Supreme Court of Arkansas

Opinion delivered February 21, 1983

*415 Moses, McClellan ir McDermott, by; Harry E. McDermott, Jr., for appellant.

Haley ir Claycomb, by: Richard L. Roper, for appellees.

Darrell Hickman, Justice.

Potlatch Corporation and others filed suit to set aside a tax deed to certain mineral interests in Pike County. The chancellor held the deed was void because the mineral interests, which were listed separately in the assessments books from the fee or surface interests, were not “subjoined” as the law and our decisions require. We agree and affirm.

In a line of cases we have held that when a tax deed to mineral interests derives from a defective assessment it is void. Adams v. Bruder, 275 Ark. 19, 627 S.W.2d 12 (1982); Stienbarger v. Keever, 219 Ark. 411, 242 S.W.2d 713 (1951); Sorkin v. Myers, 216 Ark. 908, 227 S.W.2d 958 (1950). See 12 Ark. L. Rev. 338, O. B. Core, Tax Forfeiture Problems in the *416 Examination of Abstracts. Those cases all hold that when a separate assessment is made for mineral interests, the assessment must be “subjoined” to the fee assessment. The appellant argues the assessment was subjoined in this case, or at least that our holdings in those cases are distinguishable.

Subjoined means to add at the end, to append, to place in sequence or juxtaposition. THE RANDOM HOUSE DICTIONARY OF THE ENGLISH LANGUAGE 1415 (Unabridged ed. 1967).

In Sorkin v. Myers, supra, and Steinbarger v. Keever, supra, the severed mineral interests were listed in a separate book from the fee assessments. In Adams v. Bruder, supra, the mineral interests were listed at random in a separate section of the tax books. In each case we held the assessments were improper because the mineral assessments were not subjoined.

In Pike County the separate mineral assessments were listed in one section following the fee assessments. The appellant argues they were listed in the same book, easy to find, and consisted of only about one hundred separate assessments. In Sorkin, a separate book was used and over 4,000 different assessments were listed.

But the question is whether the separate mineral assessments were subjoined to the fee assessments, and we hold they were not. The separate assessments must be listed individually immediately after each respective fee or surface interest. That is the only way a fee holder or any interested person can readily and certainly determine the state of taxes on mineral interests that lie under the tract.

The appellant, in addition, argues that her tax deed that she obtained in 1956 gave her color of title and because she has paid taxes since, she had gained title under Ark. Stat. Ann. § 37-102 (Repl. 1962). She argues that she has also gained color of title by paying taxes on the mineral interests for over fifteen years. Ark. Stat. Ann. § 37-103. This court has held that those statutes refer only to wild, unenclosed land *417and, therefore, only to the surface rights. Brizzolara v. Powell, 214 Ark. 870, 218 S.W.2d 728 (1949).

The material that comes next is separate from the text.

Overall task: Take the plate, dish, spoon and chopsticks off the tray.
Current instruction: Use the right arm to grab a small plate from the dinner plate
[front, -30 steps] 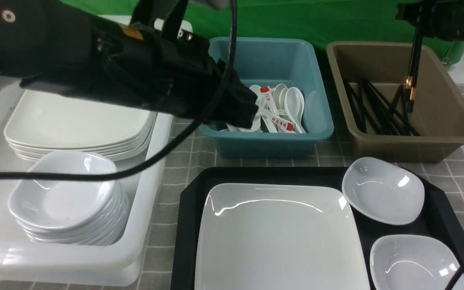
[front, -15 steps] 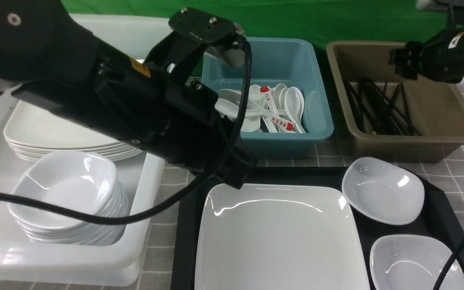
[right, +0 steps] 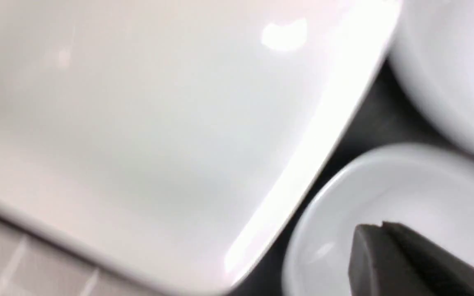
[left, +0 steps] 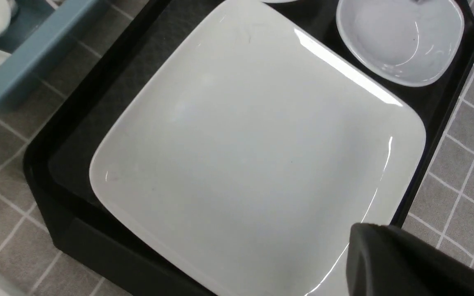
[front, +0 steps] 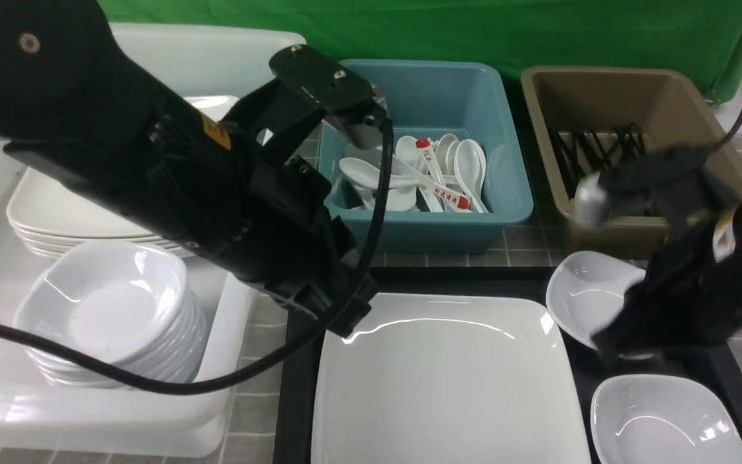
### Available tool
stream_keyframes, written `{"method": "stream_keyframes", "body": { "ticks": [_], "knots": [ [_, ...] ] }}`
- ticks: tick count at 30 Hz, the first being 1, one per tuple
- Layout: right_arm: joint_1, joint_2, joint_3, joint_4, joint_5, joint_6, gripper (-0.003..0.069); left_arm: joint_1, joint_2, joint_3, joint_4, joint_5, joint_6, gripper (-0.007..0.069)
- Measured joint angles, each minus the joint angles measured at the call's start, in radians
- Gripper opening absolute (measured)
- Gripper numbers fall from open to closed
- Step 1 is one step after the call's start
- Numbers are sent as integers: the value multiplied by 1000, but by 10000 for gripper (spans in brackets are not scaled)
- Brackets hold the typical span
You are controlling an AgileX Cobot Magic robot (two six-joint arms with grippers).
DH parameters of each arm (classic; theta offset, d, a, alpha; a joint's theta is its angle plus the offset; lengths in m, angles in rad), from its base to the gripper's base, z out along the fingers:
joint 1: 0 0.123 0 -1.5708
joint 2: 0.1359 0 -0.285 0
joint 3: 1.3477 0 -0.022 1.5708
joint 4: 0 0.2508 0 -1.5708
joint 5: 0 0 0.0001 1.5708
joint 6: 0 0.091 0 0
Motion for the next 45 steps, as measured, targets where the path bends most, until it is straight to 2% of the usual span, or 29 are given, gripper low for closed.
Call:
{"method": "stream_keyframes", "body": {
  "ticks": [3,9,10,11,16,35,38,39,40,45],
  "knots": [
    [51,-4,111,-6,-54,0,108,-21,0,8,9,-11,25,1],
    [61,-5,207,-6,-163,8,235,-86,0,52,20,-51,41,1],
    [61,-5,230,-13,-203,8,299,-112,0,70,33,-65,43,1],
    [61,-5,239,-16,-222,8,329,-121,0,75,41,-69,38,1],
    [62,-6,270,-79,-283,8,398,-125,0,78,63,-82,5,1],
    [62,66,316,-141,-333,8,405,-125,0,81,82,-83,-46,1],
    [62,82,313,-159,-358,8,358,-125,0,81,82,-80,-48,1],
    [62,82,312,-165,-364,0,299,-125,0,81,82,-75,-51,1],
    [63,79,309,-168,-369,0,276,-125,0,81,82,-70,-51,1],
    [62,44,287,-168,-317,0,233,-125,0,82,95,-59,-52,1]
  ]
}}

The statute of limitations did not begin to run against the appellees because appellant never took actual possession of the minerals by opening and operating mines as required to claim adverse possession of mineral rights. Adams v. Bruder, supra; Claybrooke v. Barnes, 180 Ark. 678, 22 S.W.2d 390 (1929).

The appellant claims that since the appellees did not respond to her defenses of laches, estoppel and abandonment they should be taken as admitted. Those are defenses. No response to such averments is required by the Arkansas Rules of Civil Procedure. See ARCP, Rules 7 and 8 (d). Although the chancellor did not specifically address the estoppel issue, we do not find that appellant was precluded from offering evidence on the issue. Here, appellant was relying on a defective tax deed and had not taken actual possession of the minerals. We have reviewed the case de novo and we find no merit to the defenses asserted under the facts presented. See Adams v. Bruder, supra.

Affirmed.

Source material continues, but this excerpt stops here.